> [What is expected]: Output range, inclusive: from the line containing "Picture: 328 x" to the line containing "roller at (91, 206), step". Restate those lines from the data below word for word and only those.

> [Data]:
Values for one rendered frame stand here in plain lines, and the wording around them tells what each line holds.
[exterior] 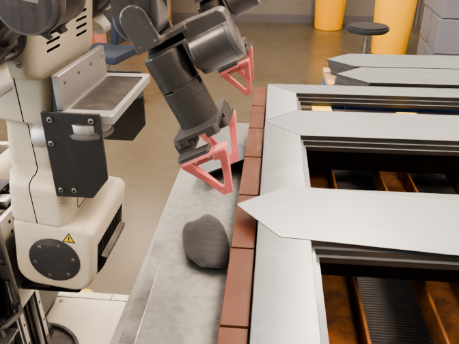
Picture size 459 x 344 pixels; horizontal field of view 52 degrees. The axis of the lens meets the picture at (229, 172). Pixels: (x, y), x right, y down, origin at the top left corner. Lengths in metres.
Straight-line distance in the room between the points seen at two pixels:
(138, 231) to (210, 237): 1.32
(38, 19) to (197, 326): 0.56
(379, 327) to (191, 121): 0.67
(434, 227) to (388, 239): 0.10
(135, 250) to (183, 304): 1.31
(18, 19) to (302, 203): 0.56
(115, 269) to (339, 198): 1.38
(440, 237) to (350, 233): 0.15
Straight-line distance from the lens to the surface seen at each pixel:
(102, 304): 1.57
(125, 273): 2.11
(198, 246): 1.03
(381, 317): 1.14
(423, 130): 1.31
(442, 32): 4.11
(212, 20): 0.61
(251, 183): 1.02
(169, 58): 0.62
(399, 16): 5.62
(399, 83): 1.69
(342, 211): 0.90
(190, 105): 0.63
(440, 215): 0.94
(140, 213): 2.48
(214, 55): 0.61
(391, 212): 0.92
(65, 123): 0.83
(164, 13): 0.64
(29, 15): 0.64
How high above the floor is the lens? 1.32
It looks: 28 degrees down
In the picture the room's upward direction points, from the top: straight up
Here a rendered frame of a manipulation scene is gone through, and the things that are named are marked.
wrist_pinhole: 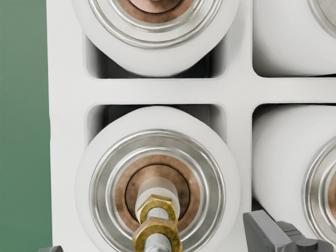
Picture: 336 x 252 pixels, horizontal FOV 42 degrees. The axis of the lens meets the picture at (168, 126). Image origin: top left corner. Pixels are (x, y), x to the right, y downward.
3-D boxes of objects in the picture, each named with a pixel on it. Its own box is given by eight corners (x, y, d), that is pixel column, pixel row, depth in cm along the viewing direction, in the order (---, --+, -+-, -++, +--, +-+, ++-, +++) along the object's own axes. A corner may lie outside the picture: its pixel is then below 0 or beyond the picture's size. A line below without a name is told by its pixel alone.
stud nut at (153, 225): (158, 206, 17) (158, 211, 16) (190, 235, 17) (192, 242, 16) (124, 242, 17) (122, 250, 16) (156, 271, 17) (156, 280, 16)
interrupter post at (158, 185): (139, 218, 25) (136, 237, 21) (133, 176, 25) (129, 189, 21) (181, 213, 25) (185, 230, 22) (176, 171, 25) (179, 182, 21)
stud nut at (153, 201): (158, 186, 21) (158, 189, 20) (184, 209, 21) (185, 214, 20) (130, 216, 21) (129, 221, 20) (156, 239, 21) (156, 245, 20)
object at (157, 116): (114, 208, 43) (83, 290, 25) (101, 110, 42) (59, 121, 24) (212, 196, 43) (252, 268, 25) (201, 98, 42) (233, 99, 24)
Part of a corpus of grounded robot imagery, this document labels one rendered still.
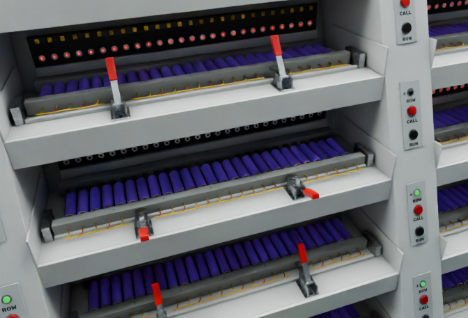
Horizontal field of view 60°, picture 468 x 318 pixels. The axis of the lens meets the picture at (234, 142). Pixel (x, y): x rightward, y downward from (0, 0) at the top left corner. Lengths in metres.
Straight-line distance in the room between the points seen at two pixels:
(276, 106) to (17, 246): 0.44
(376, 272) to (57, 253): 0.57
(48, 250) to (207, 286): 0.28
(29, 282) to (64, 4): 0.40
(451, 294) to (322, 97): 0.58
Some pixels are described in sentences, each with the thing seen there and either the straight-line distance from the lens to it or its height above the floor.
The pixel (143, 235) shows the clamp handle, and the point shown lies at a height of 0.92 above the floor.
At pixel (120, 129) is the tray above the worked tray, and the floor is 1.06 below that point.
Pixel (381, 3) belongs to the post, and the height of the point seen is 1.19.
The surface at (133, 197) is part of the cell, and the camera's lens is 0.72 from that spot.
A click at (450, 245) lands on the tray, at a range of 0.96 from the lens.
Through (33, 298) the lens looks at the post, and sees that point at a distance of 0.70.
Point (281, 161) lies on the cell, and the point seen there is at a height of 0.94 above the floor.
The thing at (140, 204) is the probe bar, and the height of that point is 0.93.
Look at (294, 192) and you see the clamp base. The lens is 0.70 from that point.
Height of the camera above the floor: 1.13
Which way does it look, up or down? 11 degrees down
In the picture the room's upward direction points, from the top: 9 degrees counter-clockwise
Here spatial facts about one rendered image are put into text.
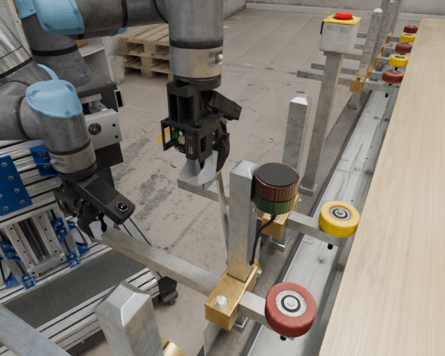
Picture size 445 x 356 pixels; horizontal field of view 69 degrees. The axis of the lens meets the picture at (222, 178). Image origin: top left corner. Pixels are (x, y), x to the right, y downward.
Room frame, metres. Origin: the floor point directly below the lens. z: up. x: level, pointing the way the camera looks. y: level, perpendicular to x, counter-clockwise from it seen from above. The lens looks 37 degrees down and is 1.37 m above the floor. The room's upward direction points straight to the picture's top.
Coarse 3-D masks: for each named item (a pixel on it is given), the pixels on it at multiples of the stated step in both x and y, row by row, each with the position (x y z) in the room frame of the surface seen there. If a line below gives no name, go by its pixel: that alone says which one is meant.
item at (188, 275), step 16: (112, 240) 0.47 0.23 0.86; (128, 240) 0.47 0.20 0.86; (128, 256) 0.45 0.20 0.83; (144, 256) 0.42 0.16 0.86; (160, 256) 0.42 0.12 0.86; (160, 272) 0.40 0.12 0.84; (176, 272) 0.39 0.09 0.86; (192, 272) 0.39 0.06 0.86; (192, 288) 0.37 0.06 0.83; (208, 288) 0.35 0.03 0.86; (240, 304) 0.32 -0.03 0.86; (256, 304) 0.32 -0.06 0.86; (256, 320) 0.30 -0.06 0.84
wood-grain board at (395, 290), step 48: (432, 48) 1.77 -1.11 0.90; (432, 96) 1.13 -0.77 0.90; (384, 144) 0.79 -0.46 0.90; (432, 144) 0.79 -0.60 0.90; (384, 192) 0.58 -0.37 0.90; (432, 192) 0.58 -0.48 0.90; (384, 240) 0.43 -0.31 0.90; (432, 240) 0.43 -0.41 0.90; (384, 288) 0.32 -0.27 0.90; (432, 288) 0.32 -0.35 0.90; (336, 336) 0.24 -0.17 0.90; (384, 336) 0.24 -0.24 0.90; (432, 336) 0.24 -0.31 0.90
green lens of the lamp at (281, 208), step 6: (258, 198) 0.34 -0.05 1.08; (294, 198) 0.34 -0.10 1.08; (258, 204) 0.34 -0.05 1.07; (264, 204) 0.33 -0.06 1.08; (270, 204) 0.33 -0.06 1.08; (276, 204) 0.33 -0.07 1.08; (282, 204) 0.33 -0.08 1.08; (288, 204) 0.33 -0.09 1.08; (294, 204) 0.34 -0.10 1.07; (264, 210) 0.33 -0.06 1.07; (270, 210) 0.33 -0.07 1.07; (276, 210) 0.33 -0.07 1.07; (282, 210) 0.33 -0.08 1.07; (288, 210) 0.33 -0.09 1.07
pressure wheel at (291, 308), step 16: (272, 288) 0.32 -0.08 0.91; (288, 288) 0.32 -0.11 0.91; (304, 288) 0.32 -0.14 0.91; (272, 304) 0.29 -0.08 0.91; (288, 304) 0.29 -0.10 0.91; (304, 304) 0.29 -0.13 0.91; (272, 320) 0.27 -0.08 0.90; (288, 320) 0.26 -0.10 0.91; (304, 320) 0.26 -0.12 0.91; (288, 336) 0.25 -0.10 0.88
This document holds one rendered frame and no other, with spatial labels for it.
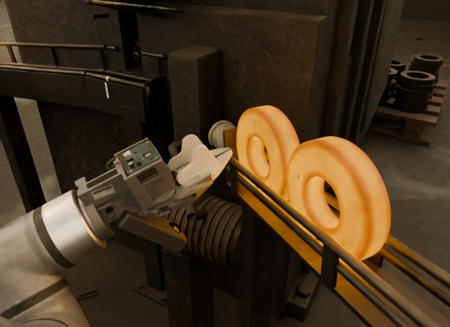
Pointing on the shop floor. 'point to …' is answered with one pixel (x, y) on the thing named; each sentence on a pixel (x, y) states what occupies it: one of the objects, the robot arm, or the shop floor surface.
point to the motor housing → (200, 260)
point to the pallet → (412, 98)
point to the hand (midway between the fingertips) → (225, 158)
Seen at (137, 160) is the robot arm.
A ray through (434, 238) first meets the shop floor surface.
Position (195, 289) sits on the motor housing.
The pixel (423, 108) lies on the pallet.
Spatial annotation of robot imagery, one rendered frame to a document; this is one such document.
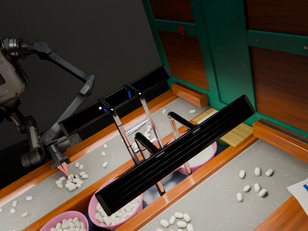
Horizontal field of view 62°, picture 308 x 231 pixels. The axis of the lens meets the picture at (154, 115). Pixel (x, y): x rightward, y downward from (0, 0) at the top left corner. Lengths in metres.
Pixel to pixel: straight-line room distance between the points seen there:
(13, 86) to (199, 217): 1.34
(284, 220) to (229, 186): 0.25
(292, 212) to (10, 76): 1.62
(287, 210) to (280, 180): 0.15
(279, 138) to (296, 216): 0.31
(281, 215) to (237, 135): 0.44
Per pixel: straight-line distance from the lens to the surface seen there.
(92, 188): 1.38
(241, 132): 1.34
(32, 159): 1.87
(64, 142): 1.59
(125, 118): 1.74
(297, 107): 1.13
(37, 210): 1.53
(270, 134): 1.20
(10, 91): 1.85
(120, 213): 1.23
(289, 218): 1.05
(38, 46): 1.81
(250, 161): 1.25
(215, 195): 1.15
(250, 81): 1.21
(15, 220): 1.58
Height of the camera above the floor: 1.65
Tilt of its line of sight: 32 degrees down
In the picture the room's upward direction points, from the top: 21 degrees counter-clockwise
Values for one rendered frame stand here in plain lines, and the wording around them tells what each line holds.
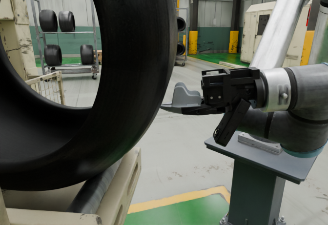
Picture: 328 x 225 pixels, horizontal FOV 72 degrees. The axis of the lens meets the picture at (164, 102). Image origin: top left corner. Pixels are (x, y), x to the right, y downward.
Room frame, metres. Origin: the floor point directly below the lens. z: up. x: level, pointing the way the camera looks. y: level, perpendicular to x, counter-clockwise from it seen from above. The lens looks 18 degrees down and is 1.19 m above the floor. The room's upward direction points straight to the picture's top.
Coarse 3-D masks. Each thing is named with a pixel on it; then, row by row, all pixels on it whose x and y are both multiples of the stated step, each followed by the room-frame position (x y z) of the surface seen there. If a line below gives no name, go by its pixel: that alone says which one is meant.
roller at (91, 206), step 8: (120, 160) 0.46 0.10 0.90; (112, 168) 0.42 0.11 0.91; (96, 176) 0.37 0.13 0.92; (104, 176) 0.38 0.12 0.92; (112, 176) 0.40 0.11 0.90; (88, 184) 0.35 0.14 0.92; (96, 184) 0.35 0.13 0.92; (104, 184) 0.37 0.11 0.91; (80, 192) 0.33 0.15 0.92; (88, 192) 0.33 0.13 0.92; (96, 192) 0.34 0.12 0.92; (104, 192) 0.36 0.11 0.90; (80, 200) 0.31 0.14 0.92; (88, 200) 0.31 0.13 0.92; (96, 200) 0.32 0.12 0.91; (72, 208) 0.29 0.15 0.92; (80, 208) 0.29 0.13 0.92; (88, 208) 0.30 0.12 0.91; (96, 208) 0.32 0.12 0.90
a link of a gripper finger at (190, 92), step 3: (177, 84) 0.49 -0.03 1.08; (180, 84) 0.49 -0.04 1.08; (183, 84) 0.49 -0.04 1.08; (174, 87) 0.49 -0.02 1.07; (186, 87) 0.49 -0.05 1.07; (186, 90) 0.49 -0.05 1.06; (189, 90) 0.49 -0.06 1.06; (192, 90) 0.49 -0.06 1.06; (195, 90) 0.49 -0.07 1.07; (189, 93) 0.49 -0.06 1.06; (192, 93) 0.49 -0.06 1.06; (195, 93) 0.49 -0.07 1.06; (198, 93) 0.49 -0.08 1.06; (165, 102) 0.49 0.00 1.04; (168, 102) 0.49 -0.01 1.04; (171, 102) 0.49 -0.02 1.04
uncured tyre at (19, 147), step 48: (96, 0) 0.30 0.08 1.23; (144, 0) 0.31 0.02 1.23; (0, 48) 0.63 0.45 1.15; (144, 48) 0.31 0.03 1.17; (0, 96) 0.60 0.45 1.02; (96, 96) 0.30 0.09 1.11; (144, 96) 0.32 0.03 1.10; (0, 144) 0.47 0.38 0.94; (48, 144) 0.52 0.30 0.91; (96, 144) 0.31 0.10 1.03
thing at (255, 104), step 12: (204, 72) 0.50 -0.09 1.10; (228, 72) 0.45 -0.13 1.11; (240, 72) 0.46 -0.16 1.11; (252, 72) 0.44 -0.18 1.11; (204, 84) 0.43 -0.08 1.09; (216, 84) 0.45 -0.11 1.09; (228, 84) 0.43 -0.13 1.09; (240, 84) 0.45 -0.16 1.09; (252, 84) 0.45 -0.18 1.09; (204, 96) 0.44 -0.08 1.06; (216, 96) 0.44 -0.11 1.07; (228, 96) 0.43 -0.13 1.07; (240, 96) 0.45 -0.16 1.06; (252, 96) 0.45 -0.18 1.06; (228, 108) 0.43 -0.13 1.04
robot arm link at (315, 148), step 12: (276, 120) 0.48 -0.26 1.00; (288, 120) 0.47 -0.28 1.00; (300, 120) 0.44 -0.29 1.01; (312, 120) 0.42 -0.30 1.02; (324, 120) 0.42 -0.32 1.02; (276, 132) 0.48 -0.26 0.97; (288, 132) 0.46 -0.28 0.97; (300, 132) 0.44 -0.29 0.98; (312, 132) 0.43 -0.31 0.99; (324, 132) 0.43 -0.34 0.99; (288, 144) 0.47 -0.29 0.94; (300, 144) 0.45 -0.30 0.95; (312, 144) 0.44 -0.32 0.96; (324, 144) 0.45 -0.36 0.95; (300, 156) 0.46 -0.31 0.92; (312, 156) 0.45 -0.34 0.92
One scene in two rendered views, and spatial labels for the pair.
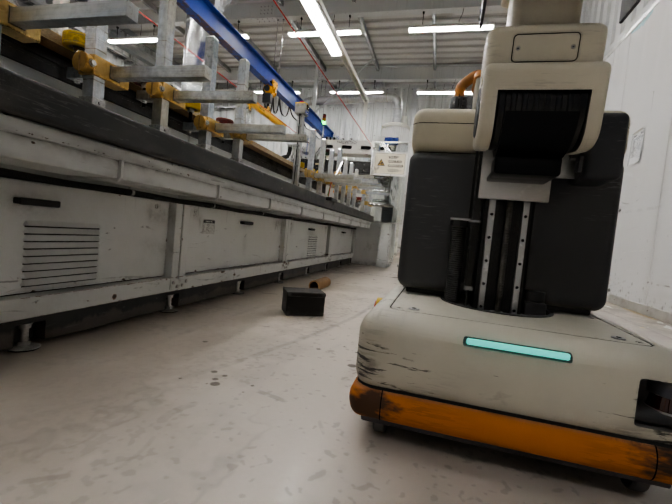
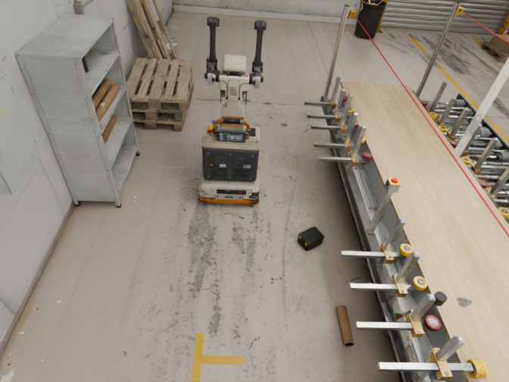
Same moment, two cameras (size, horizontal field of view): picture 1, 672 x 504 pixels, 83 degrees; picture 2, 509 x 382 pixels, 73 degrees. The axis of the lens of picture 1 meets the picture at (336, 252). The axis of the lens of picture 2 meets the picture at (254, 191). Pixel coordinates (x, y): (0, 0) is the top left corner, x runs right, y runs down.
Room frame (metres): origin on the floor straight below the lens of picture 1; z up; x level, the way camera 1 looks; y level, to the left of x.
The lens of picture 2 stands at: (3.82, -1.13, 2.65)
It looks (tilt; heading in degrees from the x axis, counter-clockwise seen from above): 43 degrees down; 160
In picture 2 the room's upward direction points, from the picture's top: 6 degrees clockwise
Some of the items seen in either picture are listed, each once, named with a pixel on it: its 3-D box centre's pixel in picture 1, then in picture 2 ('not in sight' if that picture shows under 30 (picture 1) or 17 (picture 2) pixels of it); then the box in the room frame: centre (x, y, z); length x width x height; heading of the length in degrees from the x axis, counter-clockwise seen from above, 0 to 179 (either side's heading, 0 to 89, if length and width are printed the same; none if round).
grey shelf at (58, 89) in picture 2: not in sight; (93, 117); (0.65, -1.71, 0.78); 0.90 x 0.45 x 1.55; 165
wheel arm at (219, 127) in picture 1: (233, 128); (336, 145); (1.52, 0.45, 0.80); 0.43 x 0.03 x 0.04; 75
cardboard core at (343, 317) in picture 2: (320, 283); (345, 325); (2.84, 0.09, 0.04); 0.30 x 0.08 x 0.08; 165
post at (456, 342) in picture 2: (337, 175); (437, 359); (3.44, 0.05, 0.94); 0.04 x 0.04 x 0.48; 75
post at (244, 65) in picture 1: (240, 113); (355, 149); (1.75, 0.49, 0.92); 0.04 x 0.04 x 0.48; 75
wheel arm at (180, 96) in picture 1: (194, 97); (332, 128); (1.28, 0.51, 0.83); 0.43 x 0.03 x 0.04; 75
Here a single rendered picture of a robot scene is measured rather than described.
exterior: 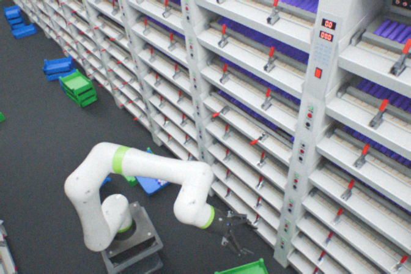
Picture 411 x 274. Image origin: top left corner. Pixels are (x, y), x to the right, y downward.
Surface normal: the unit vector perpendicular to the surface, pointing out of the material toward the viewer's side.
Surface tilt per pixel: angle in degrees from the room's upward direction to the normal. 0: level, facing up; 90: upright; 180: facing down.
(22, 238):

> [Problem solution]:
Picture: 328 x 225 pixels, horizontal FOV 72 degrees. The axis of the lens meets the picture at (164, 102). Image origin: top left corner. Pixels are (x, y), x to the right, y downward.
Room frame, metres. Origin: the floor point directly below the lens. z: up. x: level, pointing the way the camera looks. y: level, perpendicular to x, counter-clockwise from it seen from above. The lens looks 18 degrees down and is 1.19 m above the floor. The room's upward direction points straight to the picture's top.
Coarse 3-D masks. Each thing is named with a pixel on it; then, row by row, all pixels on it whose x and y are both multiples of the stated step, each followed by the room-frame position (x y z) of the surface seen there. If a line below gives no name, go by its pixel: that alone says which one is meant.
roller at (91, 206), step 8: (120, 160) 0.46 0.10 0.90; (112, 168) 0.42 0.11 0.91; (96, 176) 0.37 0.13 0.92; (104, 176) 0.38 0.12 0.92; (112, 176) 0.40 0.11 0.90; (88, 184) 0.35 0.14 0.92; (96, 184) 0.35 0.13 0.92; (104, 184) 0.37 0.11 0.91; (80, 192) 0.33 0.15 0.92; (88, 192) 0.33 0.13 0.92; (96, 192) 0.34 0.12 0.92; (104, 192) 0.36 0.11 0.90; (80, 200) 0.31 0.14 0.92; (88, 200) 0.31 0.13 0.92; (96, 200) 0.32 0.12 0.91; (72, 208) 0.29 0.15 0.92; (80, 208) 0.29 0.13 0.92; (88, 208) 0.30 0.12 0.91; (96, 208) 0.32 0.12 0.90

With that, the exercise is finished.